# Considering a P06



## Freedom (Sep 21, 2009)

My friend recently purchased a P01. I really like the rubber grips and the way the gun feels...it shoots great, too. I already have a 9 (HK P30) and would like to pick up a .40. Does anyone know much about the P06? It looks like the P01 in .40...would this be accurate? I don't see P06's at the local shops, but am looking to find one to check out.

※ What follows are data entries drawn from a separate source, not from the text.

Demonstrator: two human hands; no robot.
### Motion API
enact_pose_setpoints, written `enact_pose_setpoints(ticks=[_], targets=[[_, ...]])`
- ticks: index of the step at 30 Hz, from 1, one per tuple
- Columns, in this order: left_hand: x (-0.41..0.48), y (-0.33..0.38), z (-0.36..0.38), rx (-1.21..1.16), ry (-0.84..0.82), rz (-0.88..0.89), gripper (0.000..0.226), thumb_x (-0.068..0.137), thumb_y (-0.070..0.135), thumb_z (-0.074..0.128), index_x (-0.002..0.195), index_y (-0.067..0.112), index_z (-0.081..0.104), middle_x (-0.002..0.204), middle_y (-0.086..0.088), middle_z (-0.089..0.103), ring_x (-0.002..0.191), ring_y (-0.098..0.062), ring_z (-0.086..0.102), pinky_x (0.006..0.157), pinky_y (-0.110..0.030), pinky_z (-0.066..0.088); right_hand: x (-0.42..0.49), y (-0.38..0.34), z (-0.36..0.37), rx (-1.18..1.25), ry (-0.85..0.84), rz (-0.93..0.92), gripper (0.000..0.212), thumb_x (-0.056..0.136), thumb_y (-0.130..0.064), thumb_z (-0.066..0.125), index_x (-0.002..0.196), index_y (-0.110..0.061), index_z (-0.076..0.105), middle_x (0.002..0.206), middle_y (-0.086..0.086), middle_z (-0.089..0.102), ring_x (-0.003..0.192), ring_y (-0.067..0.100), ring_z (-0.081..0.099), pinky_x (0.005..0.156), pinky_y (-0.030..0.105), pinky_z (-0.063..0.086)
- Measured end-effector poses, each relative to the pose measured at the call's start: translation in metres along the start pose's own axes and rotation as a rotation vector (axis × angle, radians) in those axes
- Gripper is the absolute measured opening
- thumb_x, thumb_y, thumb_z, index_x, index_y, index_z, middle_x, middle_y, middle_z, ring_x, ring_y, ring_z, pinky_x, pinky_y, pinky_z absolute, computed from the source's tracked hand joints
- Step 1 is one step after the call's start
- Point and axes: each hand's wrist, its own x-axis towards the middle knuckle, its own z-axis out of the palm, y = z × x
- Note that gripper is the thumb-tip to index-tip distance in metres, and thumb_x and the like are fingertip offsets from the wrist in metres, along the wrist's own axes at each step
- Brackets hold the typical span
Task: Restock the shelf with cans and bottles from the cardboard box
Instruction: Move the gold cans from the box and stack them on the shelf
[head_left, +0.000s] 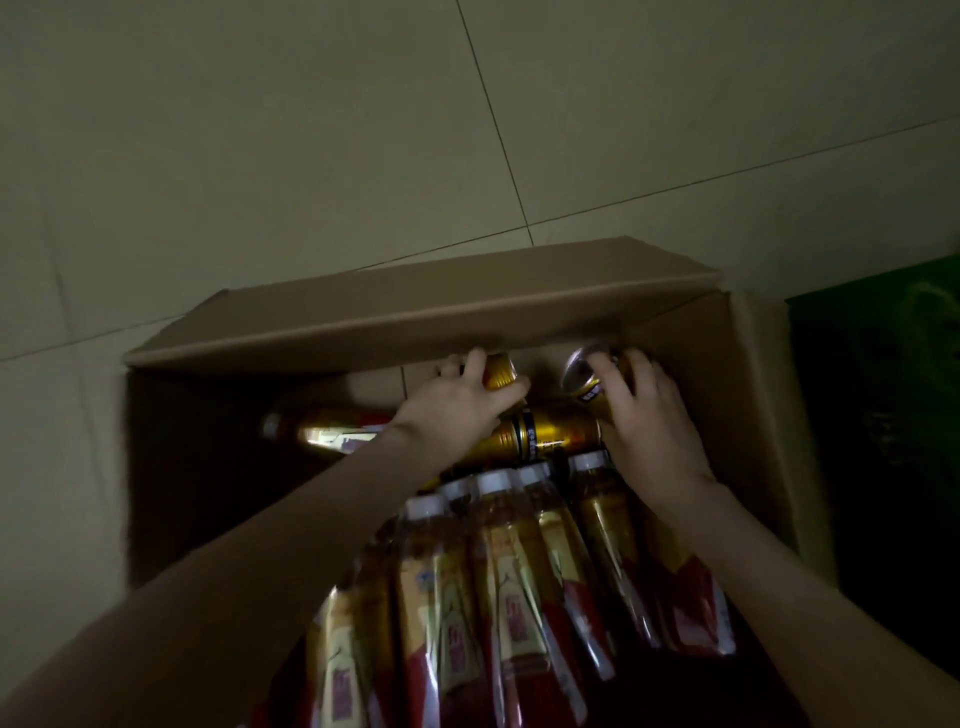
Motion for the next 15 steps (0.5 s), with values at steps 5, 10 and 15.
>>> enact_pose_setpoints(ticks=[5, 10, 15], targets=[[-0.107, 0.014, -0.091, -0.244, 0.075, 0.007, 0.055, 0.097, 0.043, 0.045, 0.147, 0.038, 0.022, 0.14, -0.012, 0.028, 0.111, -0.03, 0.054, 0.09, -0.034, 0.047, -0.088, -0.046, -0.097, 0.795, 0.134, 0.326, 0.082, 0.073, -0.01, 0.079, 0.135, -0.04, 0.034, 0.137, -0.002, 0.038, 0.118, 0.012, 0.044, 0.095, 0.031, 0.044], [-0.222, 0.045, -0.231, -0.828, 0.261, -0.089, 0.052, 0.084, 0.039, 0.068, 0.128, 0.046, 0.041, 0.126, -0.002, 0.05, 0.108, -0.014, 0.052, 0.089, -0.02, 0.043, -0.184, -0.09, -0.245, 1.195, 0.109, 0.366, 0.088, 0.07, -0.004, 0.08, 0.123, -0.057, 0.033, 0.125, -0.021, 0.047, 0.11, 0.002, 0.056, 0.081, 0.024, 0.052], [-0.332, 0.111, -0.391, -1.37, 0.242, -0.102, 0.07, 0.078, 0.025, 0.076, 0.137, 0.038, 0.041, 0.109, 0.016, 0.063, 0.101, -0.003, 0.064, 0.085, -0.021, 0.052, -0.286, -0.132, -0.41, 1.395, 0.216, 0.327, 0.1, 0.069, -0.003, 0.082, 0.139, -0.047, 0.025, 0.131, -0.008, 0.051, 0.103, 0.0, 0.063, 0.077, 0.024, 0.055]])
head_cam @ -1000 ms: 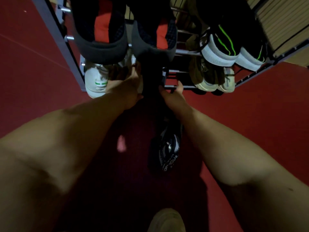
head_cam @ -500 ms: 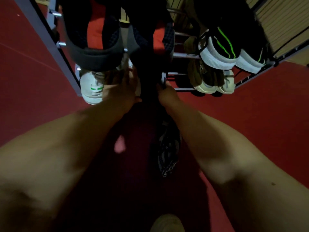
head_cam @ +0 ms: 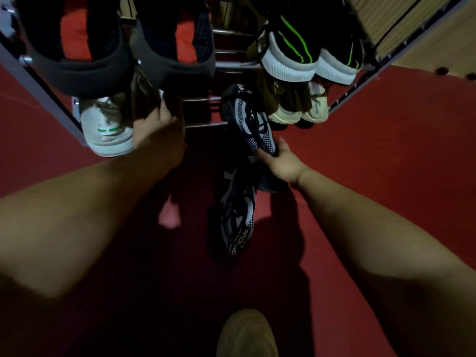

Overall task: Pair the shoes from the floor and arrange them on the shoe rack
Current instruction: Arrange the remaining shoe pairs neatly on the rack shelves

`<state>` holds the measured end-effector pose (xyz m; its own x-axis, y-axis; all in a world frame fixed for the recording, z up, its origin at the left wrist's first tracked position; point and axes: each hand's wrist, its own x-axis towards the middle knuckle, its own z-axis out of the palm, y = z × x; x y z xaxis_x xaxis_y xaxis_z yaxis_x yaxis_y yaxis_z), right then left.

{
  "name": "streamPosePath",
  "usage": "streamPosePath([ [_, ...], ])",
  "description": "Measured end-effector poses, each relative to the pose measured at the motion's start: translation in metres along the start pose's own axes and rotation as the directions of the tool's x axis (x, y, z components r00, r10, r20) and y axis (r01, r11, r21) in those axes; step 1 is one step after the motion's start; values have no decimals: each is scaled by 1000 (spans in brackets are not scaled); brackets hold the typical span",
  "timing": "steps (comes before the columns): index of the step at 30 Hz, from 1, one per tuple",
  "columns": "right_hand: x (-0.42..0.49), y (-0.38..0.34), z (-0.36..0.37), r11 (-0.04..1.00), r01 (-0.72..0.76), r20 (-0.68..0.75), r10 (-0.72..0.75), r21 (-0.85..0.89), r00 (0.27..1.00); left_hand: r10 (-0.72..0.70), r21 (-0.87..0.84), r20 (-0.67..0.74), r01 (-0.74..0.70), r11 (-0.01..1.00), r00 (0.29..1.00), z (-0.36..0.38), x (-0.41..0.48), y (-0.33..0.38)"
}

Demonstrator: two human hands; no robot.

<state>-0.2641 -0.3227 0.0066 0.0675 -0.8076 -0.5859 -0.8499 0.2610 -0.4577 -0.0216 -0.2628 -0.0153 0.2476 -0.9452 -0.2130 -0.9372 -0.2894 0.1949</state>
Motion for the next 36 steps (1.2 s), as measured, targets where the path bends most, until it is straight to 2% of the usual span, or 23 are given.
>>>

I'd appreciate comments and information regarding this gun from anyone who has knowledge...can anyone help me out?

Thanks.


----------



## recoilguy (Apr 30, 2009)

The P-06 is the .40 cal P-01. Here is an unlimited sourse of information on the weapon for you

http://www.czforumsite.info/index.php?board=8.0

RCG


----------



## Freedom (Sep 21, 2009)

Thanks Recoilguy. I was turned onto this forum a few days ago and have been reading the threads. It does not appear to be a .40 that is owned by many...most seem to be opting for the P01 in 9. Are you familiar with this gun personally? With 9mm becoming a chore to find I'm thinking of adding a .40. I really like the way the P01 shoots and feels in the hand. I hope to check one out personally in the coming weeks if any of the local gun shops get one in.


----------



## jediwebdude (Nov 30, 2008)

Sorry for coming late to this discussion. I really, really like my P06. The rubber grips make this gun easier to shoot than my other semi-autos. It is very well built, feels secure in my hands, and is my favorite to shoot at the range. By far, it is one of the most underrated handguns (IMHO).


----------



## BeefyBeefo (Jan 30, 2008)

IMO, most all CZs are underrated. Excellent weapons at great prices. They are some of my favorite weapons, but these days my "collection" only consists of the ones I "need". If I had the money for extras, I would certainly have a few CZs in my safe.


----------